*Task instructions:*
Repeat word for word, please, only the lines from the one that includes "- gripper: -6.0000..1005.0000" through the final line of the data.

*Given information:*
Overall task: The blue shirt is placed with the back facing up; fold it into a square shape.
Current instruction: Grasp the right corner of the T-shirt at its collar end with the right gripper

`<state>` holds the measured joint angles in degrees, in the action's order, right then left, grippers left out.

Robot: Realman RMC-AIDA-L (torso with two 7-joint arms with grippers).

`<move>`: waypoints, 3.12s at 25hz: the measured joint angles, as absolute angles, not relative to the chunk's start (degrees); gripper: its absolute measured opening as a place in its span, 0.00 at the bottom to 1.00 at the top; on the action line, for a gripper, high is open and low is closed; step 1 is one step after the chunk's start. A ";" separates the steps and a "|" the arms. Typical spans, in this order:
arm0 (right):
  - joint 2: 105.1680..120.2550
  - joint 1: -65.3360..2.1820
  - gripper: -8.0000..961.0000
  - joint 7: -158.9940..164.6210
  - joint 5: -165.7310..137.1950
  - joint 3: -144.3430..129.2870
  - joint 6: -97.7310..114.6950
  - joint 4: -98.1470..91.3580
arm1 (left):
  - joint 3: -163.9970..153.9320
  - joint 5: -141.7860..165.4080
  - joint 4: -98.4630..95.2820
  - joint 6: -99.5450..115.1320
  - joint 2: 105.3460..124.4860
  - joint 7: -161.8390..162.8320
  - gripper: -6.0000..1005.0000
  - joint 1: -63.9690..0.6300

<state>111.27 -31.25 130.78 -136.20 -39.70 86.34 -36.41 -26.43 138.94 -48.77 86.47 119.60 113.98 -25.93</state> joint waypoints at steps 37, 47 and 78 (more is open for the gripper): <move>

*Answer section:*
  - gripper: -6.0000..1005.0000
  - joint 1: -63.9690..0.6300

<state>111.27 -31.25 130.78 -136.20 -39.70 86.34 -36.41 -26.43 138.94 -48.77 86.47 119.60 113.98 -25.93</state> joint waypoints at steps 37, 47 and 78 (more is open for the gripper): <move>

With this, the answer is finished.